Tears come

Tears come

The tears start at the back of the eye. I suppress all thoughts of death and blink several times. They retreat. I press my face into the pillow and the tears return.

On my side, in the king-sized bed I share with husband Fred in our Louisville home, I stretch my bare top leg across the body pillow and with arms and leg pull the pillow tightly to my chest. With my other leg, I push the creased top sheet away from my body and feel the slight breeze on my exposed skin from the slow movement of the ceiling fan in the night. From here I can see the fingers of pine pressed against the window, illuminated by the street light as clouds shuffle in the night sky beyond, trading places with dim stars.

My father has been in hospice care for nine weeks, my mother for seven. Each night for nine weeks, as I lay down to sleep, the tears come, forming at first at the back of my eyes. Then if I allow, which I rarely do, they grow and swallow me. In that very moment, my upper body contracts, my breathing stops, and I feel a blow to my chest. It is a punch, a fastball into the catcher’s mitt, the crunch of steel as cars collide. Bone, muscle, flesh, and vein carry the blow to my heart, and I think that I won’t breathe ever again.

I turn, flipping the body pillow as I do, now facing my husband. Fred sleeps on his side facing me, his arms in an embrace across his chest. I can’t see the details of his face, pressed into the pillow and engulfed in the darkness. But I see those crossed arms, as if a hug. If only I could flatten bone and flesh to slip into that embrace. If only I could suppress thought, memory, and self, and live in this moment. This moment only. To know Fred’s embrace, the shifting air from the fan, the streetlight through the window. To know the soft snore of the hound dog on his pad, the tap of raindrops on the metal roof.

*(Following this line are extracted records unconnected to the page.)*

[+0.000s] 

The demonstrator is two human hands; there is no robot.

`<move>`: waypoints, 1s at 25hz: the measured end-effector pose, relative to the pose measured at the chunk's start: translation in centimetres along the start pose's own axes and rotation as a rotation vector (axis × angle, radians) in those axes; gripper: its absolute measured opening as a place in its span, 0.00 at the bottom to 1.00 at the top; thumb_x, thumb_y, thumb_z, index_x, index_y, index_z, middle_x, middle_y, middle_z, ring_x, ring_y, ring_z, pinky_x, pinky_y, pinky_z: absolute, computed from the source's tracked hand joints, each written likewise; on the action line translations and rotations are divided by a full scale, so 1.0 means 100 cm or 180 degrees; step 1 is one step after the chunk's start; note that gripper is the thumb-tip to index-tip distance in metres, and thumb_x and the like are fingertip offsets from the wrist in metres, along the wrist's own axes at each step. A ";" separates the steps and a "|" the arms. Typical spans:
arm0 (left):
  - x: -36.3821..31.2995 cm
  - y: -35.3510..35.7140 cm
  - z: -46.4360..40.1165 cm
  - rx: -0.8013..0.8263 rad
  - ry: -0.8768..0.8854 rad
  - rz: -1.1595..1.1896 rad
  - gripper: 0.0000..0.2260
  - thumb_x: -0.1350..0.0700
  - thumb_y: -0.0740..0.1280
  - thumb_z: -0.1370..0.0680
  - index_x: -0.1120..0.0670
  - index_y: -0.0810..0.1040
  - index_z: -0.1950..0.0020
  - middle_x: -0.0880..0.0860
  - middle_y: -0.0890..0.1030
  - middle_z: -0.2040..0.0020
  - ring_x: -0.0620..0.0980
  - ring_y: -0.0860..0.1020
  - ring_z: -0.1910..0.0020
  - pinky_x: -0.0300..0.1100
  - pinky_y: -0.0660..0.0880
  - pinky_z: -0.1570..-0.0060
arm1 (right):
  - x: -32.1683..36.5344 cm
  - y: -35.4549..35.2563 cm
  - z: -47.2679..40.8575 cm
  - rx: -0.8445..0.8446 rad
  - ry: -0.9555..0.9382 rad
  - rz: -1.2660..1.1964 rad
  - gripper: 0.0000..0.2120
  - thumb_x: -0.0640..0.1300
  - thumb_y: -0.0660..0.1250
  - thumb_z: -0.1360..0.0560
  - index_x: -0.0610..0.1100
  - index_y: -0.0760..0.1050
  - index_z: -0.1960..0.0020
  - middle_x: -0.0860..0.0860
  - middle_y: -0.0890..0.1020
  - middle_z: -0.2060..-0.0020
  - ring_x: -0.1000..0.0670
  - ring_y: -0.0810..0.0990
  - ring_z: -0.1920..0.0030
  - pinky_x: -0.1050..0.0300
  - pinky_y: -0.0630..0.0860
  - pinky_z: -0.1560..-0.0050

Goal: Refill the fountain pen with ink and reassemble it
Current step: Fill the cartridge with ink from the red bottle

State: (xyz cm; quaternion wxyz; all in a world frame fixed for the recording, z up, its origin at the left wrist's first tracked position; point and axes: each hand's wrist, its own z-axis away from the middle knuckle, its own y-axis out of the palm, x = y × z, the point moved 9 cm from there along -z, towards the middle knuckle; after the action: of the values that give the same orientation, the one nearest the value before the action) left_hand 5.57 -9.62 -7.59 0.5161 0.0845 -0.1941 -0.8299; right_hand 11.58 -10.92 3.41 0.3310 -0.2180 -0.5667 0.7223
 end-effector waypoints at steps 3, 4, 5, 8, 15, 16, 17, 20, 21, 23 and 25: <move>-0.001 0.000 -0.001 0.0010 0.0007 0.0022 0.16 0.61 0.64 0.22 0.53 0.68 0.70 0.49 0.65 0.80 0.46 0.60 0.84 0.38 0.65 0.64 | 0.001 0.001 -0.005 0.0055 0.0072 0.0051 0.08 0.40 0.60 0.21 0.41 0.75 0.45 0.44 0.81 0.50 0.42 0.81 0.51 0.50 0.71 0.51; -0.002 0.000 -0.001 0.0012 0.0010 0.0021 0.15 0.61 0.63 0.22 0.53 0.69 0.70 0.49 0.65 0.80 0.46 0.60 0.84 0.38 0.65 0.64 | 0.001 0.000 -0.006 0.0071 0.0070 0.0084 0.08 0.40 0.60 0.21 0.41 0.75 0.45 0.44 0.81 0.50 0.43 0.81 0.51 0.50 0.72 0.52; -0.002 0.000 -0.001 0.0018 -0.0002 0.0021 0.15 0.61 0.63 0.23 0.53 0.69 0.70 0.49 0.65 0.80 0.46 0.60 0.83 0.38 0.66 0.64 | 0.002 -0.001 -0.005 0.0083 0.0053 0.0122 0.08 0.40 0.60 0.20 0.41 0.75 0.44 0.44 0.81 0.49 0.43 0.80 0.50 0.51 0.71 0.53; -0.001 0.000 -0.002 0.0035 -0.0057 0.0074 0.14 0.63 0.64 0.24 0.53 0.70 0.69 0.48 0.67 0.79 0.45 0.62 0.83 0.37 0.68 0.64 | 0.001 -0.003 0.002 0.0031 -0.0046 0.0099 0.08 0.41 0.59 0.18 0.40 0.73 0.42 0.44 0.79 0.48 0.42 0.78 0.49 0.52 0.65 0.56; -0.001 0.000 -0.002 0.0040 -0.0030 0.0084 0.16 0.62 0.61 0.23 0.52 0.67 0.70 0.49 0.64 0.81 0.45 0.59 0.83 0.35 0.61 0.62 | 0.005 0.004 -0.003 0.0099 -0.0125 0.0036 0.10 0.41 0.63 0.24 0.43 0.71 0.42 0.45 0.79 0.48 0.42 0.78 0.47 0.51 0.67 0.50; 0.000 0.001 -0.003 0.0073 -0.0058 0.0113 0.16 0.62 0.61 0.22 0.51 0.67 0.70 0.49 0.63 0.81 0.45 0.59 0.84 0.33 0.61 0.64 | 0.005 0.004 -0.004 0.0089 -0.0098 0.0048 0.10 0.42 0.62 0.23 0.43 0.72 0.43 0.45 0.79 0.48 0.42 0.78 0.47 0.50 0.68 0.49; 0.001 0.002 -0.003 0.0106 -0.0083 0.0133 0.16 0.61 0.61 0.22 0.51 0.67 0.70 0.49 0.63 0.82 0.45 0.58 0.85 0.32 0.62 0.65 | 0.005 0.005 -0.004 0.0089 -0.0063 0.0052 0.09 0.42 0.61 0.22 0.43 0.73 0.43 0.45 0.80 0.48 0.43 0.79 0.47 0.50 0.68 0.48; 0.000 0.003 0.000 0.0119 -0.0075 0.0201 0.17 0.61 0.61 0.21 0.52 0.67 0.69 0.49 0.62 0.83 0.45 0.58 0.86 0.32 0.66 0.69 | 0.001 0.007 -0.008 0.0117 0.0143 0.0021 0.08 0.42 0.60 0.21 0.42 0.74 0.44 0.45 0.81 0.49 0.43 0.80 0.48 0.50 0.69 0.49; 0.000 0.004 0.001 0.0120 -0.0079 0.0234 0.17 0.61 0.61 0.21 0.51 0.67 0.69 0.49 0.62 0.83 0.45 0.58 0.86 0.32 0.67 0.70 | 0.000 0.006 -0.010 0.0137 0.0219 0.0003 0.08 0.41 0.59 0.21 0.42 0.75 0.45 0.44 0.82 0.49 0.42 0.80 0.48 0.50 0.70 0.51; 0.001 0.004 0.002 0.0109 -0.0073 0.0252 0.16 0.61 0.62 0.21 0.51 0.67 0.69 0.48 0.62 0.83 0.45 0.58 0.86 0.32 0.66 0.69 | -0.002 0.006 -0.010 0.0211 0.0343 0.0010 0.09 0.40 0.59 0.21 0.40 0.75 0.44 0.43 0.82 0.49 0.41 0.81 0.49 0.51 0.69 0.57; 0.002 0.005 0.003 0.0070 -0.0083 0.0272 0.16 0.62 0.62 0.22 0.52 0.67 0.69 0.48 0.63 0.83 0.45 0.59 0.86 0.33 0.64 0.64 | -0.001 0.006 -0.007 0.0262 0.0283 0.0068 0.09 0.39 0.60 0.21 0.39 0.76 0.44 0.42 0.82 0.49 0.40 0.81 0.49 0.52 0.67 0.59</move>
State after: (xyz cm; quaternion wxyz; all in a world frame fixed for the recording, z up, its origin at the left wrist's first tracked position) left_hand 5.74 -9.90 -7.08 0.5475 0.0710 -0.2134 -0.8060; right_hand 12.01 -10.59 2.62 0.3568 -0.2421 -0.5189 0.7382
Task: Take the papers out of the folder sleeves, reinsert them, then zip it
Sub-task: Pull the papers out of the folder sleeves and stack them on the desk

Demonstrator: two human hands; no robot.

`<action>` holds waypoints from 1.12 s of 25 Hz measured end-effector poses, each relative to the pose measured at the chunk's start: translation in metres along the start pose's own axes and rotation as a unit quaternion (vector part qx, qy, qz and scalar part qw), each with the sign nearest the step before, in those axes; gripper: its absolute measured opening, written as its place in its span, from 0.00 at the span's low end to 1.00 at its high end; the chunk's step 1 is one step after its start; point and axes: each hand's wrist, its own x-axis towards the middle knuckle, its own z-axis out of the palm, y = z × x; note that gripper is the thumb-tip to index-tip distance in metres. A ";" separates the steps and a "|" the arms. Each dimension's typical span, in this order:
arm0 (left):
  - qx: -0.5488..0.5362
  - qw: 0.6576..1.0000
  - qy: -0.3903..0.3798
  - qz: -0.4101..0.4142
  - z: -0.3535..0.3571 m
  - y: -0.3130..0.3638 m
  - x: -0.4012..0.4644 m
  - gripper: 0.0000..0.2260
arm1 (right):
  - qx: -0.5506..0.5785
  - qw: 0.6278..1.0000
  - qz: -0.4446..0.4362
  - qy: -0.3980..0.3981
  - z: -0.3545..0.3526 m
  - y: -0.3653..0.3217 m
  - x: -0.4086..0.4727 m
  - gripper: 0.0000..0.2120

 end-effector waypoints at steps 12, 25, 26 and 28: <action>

But now the tears will not be suppressed. Now after seven weeks, my mother has died. My dad has outlived her by an hour, as he wished, as he told everyone he would. And now he also nears death. That is the only reality, and it robs me of breath.
Sleep eludes me. I lay still in the dark night, grasping the pillow to my chest, bearing 58 years of thought and memory and self in these fragile, grieving bones.